TO DO |
Each line that contains "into" needs to be copied from the listing.

-- DATA EXCERPTS follows --

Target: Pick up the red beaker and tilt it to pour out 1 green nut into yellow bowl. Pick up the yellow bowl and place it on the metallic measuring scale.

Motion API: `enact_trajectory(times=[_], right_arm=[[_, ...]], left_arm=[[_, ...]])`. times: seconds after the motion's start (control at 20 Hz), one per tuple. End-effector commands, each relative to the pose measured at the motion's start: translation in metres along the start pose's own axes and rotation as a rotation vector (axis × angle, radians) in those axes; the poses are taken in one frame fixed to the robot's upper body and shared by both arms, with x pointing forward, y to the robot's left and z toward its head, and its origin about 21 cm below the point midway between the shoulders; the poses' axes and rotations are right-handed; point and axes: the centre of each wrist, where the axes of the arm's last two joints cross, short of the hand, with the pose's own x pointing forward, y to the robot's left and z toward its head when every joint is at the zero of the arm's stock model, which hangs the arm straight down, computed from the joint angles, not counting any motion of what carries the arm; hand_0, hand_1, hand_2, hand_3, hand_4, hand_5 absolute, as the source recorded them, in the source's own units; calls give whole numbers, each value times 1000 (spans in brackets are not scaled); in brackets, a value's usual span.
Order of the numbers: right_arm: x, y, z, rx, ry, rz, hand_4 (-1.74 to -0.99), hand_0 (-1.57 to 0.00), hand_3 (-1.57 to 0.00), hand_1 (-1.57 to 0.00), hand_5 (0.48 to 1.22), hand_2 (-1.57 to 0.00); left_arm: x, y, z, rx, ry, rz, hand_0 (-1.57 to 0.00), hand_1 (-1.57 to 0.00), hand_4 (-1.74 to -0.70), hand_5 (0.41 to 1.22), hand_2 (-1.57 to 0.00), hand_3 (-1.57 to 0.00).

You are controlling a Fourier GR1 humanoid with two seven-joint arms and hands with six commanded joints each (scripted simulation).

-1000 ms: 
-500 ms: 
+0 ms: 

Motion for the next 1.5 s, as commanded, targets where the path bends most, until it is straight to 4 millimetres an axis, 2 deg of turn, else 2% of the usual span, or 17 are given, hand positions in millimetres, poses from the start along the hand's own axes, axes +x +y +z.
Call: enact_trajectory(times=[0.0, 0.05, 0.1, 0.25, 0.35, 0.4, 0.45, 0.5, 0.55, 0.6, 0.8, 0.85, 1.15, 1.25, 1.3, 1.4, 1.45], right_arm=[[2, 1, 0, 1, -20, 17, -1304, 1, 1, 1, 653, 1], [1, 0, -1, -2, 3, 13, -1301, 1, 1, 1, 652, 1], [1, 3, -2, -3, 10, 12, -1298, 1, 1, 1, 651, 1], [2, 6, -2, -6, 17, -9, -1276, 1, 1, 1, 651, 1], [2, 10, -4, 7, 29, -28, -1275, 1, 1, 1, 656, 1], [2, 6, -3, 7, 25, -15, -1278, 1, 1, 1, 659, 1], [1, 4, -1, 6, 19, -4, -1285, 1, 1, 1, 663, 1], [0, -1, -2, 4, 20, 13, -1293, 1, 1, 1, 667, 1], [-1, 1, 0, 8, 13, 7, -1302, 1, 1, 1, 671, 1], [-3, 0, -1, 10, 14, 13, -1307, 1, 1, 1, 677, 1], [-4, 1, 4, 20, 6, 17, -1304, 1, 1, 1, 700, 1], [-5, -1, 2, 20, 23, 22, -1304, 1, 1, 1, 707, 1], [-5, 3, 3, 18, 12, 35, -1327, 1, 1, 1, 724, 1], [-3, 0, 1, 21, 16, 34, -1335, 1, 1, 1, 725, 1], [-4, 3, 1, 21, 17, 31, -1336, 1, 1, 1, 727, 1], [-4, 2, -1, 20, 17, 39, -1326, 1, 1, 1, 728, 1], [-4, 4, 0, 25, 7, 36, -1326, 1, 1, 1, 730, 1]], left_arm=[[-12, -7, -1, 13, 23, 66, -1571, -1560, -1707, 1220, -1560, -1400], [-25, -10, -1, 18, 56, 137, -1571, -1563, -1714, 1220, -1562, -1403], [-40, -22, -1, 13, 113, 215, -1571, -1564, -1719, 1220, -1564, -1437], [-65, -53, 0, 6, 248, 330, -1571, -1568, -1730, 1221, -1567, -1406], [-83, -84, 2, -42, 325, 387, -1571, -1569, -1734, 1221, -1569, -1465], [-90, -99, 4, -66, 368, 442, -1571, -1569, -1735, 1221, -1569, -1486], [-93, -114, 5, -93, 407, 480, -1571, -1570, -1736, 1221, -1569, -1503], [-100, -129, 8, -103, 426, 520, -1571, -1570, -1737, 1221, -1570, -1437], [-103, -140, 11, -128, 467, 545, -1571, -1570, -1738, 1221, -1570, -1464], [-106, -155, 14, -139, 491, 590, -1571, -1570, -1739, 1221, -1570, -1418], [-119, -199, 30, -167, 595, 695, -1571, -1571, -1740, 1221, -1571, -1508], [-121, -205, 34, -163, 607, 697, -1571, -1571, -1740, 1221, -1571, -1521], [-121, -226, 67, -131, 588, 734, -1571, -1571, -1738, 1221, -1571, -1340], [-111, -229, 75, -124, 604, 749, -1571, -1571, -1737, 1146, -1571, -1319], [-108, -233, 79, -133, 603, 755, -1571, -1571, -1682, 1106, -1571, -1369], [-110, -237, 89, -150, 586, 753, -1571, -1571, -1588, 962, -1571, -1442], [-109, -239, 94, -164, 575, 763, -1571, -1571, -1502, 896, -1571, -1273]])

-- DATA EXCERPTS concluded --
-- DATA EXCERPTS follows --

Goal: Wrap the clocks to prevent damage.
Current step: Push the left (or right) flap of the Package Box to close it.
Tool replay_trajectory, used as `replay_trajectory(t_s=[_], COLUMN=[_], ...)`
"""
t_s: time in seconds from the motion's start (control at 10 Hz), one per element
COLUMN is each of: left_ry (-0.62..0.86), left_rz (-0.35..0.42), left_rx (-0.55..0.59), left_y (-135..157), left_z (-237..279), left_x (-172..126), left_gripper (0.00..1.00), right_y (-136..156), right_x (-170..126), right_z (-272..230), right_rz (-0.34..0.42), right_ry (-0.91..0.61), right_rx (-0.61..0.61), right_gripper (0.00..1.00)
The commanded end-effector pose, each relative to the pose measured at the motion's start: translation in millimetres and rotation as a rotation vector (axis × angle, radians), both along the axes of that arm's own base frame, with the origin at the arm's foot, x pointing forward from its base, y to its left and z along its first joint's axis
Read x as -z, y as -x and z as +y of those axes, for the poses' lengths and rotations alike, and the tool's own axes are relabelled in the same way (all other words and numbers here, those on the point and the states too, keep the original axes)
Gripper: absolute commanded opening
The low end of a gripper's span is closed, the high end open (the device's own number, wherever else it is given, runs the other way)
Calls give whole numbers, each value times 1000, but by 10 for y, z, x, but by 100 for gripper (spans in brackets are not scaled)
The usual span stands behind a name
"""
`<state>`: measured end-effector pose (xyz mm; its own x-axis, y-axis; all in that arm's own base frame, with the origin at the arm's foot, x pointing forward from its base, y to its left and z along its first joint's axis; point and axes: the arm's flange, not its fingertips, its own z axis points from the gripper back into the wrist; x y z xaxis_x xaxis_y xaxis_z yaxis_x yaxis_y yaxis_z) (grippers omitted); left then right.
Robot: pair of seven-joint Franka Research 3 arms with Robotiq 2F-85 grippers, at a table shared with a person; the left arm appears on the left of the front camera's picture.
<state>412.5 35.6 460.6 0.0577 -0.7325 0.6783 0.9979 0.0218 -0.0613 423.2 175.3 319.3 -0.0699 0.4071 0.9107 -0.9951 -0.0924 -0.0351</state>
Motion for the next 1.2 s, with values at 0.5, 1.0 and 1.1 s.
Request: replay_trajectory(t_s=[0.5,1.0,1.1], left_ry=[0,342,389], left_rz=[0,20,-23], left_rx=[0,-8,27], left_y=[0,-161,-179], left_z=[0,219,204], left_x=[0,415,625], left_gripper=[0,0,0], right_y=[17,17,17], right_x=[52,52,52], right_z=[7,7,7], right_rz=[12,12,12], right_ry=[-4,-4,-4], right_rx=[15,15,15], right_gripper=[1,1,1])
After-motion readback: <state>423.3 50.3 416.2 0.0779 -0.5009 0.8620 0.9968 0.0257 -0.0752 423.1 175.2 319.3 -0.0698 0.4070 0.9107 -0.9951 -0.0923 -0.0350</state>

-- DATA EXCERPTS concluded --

SOLUTION |
Target: Pick up the red beaker and tilt it to pour out 1 green nut into yellow bowl. Pick up the yellow bowl and place it on the metallic measuring scale.
`<state>`: measured end-effector pose (xyz mm; its own x-axis, y-axis; all in that arm's own base frame, with the origin at the arm's foot, x pointing forward from its base, y to its left and z along its first joint's axis; point and axes: the arm's flange, not its fingertips, its own z axis points from the gripper back into the wrist; x y z xaxis_x xaxis_y xaxis_z yaxis_x yaxis_y yaxis_z) (grippers omitted); left then right.

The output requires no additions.